# ABOUT THIS TASK
In the records below, find each line that holds "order" and return it.

# RECORDS TO PROCESS
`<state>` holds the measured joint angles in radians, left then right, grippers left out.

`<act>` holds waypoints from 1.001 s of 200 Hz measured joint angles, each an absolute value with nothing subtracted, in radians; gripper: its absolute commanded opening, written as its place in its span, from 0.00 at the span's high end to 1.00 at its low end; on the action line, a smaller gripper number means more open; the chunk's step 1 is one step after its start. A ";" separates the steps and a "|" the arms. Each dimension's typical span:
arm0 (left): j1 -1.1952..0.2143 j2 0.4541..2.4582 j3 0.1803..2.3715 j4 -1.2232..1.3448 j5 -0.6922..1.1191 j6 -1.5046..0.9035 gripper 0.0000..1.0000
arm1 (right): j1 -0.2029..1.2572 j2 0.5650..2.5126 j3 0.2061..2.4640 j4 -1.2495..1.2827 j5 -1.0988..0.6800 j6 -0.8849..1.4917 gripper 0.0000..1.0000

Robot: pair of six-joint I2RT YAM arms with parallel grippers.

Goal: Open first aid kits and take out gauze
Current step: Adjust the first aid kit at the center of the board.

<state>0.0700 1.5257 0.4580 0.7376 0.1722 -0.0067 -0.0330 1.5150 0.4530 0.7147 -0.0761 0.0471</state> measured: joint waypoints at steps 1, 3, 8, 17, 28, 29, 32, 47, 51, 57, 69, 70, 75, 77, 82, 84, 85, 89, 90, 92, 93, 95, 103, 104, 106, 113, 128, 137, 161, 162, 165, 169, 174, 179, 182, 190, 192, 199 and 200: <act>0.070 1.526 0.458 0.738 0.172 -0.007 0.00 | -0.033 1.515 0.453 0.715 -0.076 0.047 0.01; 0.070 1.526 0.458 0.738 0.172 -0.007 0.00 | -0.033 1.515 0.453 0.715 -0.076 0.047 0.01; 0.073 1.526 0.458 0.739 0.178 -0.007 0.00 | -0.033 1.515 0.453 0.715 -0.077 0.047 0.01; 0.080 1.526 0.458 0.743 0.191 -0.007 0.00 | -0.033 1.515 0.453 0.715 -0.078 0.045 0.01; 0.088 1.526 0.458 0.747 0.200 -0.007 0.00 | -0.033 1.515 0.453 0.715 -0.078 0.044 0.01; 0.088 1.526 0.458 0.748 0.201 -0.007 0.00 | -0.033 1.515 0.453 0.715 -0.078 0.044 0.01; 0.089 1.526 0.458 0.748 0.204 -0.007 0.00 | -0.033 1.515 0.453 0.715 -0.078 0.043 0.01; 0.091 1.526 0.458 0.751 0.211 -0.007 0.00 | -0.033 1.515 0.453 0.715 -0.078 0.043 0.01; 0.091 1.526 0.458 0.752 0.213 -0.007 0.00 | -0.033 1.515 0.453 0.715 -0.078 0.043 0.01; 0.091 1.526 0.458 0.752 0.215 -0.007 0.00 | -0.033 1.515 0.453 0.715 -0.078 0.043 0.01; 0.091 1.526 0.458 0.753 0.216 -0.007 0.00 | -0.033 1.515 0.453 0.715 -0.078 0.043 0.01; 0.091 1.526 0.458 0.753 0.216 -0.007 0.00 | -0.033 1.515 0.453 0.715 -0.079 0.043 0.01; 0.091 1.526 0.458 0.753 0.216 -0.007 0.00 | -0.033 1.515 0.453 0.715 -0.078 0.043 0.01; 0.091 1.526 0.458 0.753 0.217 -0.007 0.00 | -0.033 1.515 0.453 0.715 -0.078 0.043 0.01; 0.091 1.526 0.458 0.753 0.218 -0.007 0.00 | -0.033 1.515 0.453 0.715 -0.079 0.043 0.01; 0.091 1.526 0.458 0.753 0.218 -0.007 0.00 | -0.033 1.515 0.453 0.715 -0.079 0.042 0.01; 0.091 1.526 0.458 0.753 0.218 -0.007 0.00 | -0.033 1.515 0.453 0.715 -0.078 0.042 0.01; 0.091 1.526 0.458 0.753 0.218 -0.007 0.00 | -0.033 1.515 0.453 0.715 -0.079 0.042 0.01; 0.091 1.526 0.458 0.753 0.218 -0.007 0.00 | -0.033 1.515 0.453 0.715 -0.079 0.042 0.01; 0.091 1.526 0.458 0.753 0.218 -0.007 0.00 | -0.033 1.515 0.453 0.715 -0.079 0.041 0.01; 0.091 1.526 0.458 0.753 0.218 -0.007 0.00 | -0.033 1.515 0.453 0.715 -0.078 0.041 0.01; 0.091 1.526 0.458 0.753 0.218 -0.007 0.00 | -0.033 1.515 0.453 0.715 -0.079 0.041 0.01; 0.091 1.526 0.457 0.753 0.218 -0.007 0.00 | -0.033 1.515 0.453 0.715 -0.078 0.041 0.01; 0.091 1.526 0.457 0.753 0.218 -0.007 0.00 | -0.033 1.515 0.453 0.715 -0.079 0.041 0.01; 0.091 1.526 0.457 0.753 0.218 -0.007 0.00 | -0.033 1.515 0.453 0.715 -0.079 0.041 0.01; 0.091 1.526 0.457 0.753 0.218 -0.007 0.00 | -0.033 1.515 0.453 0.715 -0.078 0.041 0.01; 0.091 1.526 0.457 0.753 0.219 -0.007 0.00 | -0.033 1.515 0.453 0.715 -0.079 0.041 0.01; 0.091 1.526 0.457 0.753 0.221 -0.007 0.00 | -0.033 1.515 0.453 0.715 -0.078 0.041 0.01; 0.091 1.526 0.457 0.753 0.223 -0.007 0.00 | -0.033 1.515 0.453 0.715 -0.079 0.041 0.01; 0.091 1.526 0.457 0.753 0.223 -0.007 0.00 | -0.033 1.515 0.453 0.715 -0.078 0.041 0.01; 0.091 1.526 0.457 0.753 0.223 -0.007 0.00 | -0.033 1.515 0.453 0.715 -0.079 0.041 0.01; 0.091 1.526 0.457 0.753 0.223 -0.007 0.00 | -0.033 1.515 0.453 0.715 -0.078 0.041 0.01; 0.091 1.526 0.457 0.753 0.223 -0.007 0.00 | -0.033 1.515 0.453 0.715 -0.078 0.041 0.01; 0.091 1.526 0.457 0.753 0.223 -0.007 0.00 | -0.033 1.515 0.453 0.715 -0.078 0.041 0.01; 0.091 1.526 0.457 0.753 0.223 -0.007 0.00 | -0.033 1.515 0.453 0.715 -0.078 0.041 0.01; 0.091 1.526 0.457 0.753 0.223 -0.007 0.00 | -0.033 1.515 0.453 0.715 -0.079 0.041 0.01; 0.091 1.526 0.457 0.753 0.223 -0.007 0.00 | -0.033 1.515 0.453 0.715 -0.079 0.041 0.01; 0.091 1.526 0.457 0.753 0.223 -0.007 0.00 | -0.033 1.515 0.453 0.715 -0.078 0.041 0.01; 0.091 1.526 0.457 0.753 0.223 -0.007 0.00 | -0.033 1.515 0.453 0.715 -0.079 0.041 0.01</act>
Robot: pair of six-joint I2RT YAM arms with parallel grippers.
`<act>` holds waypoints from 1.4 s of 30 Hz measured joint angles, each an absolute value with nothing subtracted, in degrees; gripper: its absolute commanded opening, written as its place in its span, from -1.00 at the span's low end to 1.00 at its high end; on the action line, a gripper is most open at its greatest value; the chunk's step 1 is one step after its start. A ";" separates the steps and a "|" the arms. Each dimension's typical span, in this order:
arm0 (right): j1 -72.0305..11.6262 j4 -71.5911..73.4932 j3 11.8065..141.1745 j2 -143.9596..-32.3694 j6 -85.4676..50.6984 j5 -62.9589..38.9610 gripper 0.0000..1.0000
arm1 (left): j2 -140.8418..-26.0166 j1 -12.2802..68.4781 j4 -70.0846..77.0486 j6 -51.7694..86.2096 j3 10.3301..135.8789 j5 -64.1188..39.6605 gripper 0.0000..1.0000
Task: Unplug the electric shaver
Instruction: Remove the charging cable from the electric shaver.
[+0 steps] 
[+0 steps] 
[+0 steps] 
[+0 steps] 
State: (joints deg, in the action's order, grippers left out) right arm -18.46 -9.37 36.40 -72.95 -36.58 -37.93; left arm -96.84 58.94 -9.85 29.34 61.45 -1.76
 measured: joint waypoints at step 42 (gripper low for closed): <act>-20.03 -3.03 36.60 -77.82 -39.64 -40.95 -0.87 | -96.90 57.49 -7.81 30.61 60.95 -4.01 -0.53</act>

# RESULT
`<act>` holds waypoints from 1.4 s of 30 Hz measured joint angles, each an absolute value with nothing subtracted, in degrees; gripper: its absolute commanded opening, written as its place in its span, from -1.00 at the span's low end to 1.00 at its high end; on the action line, a gripper is most open at its greatest value; the chunk's step 1 is one step after its start. A ";" separates the steps and a "|" the arms. Each dimension's typical span, in this order:
State: (joints deg, in the action's order, grippers left out) right arm -18.46 -9.37 36.40 -72.95 -36.58 -37.93; left arm -96.84 58.94 -9.85 29.34 61.45 -1.76

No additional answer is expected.